**Assignment:** Write out the lines starting at the one that holds "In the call" and ending with the final line of the data, exactly and with no others.

******

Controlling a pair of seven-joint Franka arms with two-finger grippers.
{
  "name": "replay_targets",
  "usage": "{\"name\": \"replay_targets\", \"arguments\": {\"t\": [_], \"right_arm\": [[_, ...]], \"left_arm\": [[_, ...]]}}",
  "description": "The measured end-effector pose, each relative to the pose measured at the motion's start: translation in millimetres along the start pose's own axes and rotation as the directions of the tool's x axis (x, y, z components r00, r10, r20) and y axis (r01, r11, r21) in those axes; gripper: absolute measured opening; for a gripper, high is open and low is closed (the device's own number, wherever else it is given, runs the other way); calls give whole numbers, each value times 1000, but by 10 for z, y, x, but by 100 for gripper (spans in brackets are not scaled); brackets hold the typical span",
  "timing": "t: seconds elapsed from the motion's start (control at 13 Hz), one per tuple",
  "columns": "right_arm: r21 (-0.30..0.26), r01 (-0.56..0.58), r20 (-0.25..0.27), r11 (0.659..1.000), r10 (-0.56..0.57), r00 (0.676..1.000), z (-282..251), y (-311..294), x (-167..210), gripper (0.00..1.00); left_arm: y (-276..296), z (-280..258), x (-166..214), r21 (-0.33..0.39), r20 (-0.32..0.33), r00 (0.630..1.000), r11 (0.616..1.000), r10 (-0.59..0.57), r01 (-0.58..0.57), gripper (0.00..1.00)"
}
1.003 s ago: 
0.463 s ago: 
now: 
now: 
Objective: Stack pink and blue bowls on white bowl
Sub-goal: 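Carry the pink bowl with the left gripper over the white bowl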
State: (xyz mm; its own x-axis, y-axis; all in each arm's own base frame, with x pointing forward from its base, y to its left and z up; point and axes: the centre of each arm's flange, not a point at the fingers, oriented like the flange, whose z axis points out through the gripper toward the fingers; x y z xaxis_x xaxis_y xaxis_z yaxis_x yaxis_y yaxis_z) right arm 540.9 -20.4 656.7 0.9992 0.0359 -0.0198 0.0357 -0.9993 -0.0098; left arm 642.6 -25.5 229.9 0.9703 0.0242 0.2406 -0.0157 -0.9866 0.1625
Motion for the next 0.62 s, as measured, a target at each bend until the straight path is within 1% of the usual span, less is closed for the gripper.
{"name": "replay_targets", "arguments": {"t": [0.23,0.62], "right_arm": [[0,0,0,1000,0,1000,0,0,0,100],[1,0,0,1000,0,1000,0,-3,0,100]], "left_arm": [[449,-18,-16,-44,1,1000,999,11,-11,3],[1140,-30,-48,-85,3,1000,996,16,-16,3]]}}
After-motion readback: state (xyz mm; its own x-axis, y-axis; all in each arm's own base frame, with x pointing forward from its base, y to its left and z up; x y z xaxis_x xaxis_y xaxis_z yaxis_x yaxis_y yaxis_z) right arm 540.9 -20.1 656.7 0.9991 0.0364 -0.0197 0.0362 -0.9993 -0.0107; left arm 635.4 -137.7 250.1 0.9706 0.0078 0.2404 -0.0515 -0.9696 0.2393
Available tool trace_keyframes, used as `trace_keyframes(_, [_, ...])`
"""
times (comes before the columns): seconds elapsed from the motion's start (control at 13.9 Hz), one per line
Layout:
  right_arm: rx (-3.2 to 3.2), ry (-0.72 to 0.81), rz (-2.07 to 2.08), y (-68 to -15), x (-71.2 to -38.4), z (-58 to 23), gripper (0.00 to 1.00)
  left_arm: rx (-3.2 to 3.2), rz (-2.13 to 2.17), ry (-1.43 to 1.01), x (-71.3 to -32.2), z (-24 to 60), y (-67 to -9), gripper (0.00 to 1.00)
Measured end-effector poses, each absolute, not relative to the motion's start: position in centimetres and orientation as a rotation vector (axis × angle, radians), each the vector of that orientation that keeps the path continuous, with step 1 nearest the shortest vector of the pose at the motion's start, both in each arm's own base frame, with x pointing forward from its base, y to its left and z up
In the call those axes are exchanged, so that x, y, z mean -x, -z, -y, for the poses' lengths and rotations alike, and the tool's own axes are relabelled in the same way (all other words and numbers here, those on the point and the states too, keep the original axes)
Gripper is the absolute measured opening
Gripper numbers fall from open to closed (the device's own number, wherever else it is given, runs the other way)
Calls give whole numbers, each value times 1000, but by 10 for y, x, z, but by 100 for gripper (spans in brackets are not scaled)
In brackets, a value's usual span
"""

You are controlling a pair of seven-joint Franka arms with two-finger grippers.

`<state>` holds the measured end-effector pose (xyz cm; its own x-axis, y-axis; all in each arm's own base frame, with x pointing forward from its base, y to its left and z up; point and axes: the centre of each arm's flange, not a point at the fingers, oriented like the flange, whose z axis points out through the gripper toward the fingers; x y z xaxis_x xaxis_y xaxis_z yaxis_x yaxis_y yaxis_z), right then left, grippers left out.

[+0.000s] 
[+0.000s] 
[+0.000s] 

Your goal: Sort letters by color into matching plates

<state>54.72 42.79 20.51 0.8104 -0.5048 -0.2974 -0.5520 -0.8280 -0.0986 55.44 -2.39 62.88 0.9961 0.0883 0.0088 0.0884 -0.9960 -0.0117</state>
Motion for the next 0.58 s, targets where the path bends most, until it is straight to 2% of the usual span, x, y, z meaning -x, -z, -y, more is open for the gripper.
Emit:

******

**Answer for this exercise:**
In the call those axes are exchanged, so that x, y, z mean -x, -z, -y, for the poses' lengths and rotations alike, and the tool's own axes are relabelled in the same way (all other words and numbers here, those on the point and the states too, keep the original axes)
Gripper is the absolute measured opening
Gripper numbers fall from open to closed (the device's own number, wherever else it is given, runs the other way)
Calls give whole numbers, each value times 1000, but by 10 for y, x, z, but by 100 for gripper (spans in brackets are not scaled)
In brackets, a value's usual span
"""

You are controlling a pair of seven-joint Franka arms with two-finger grippers.

`<state>` holds the measured end-effector pose (xyz cm; its own x-axis, y-axis; all in each arm's own base frame, with x pointing forward from its base, y to its left and z up; point and axes: the centre of each arm's flange, not a point at the fingers, oriented like the flange, whose z axis points out through the gripper toward the fingers; x y z xaxis_x xaxis_y xaxis_z yaxis_x yaxis_y yaxis_z), right then left, grippers left out.

[+0.000s] 
[+0.000s] 
[+0.000s] 

Your goal: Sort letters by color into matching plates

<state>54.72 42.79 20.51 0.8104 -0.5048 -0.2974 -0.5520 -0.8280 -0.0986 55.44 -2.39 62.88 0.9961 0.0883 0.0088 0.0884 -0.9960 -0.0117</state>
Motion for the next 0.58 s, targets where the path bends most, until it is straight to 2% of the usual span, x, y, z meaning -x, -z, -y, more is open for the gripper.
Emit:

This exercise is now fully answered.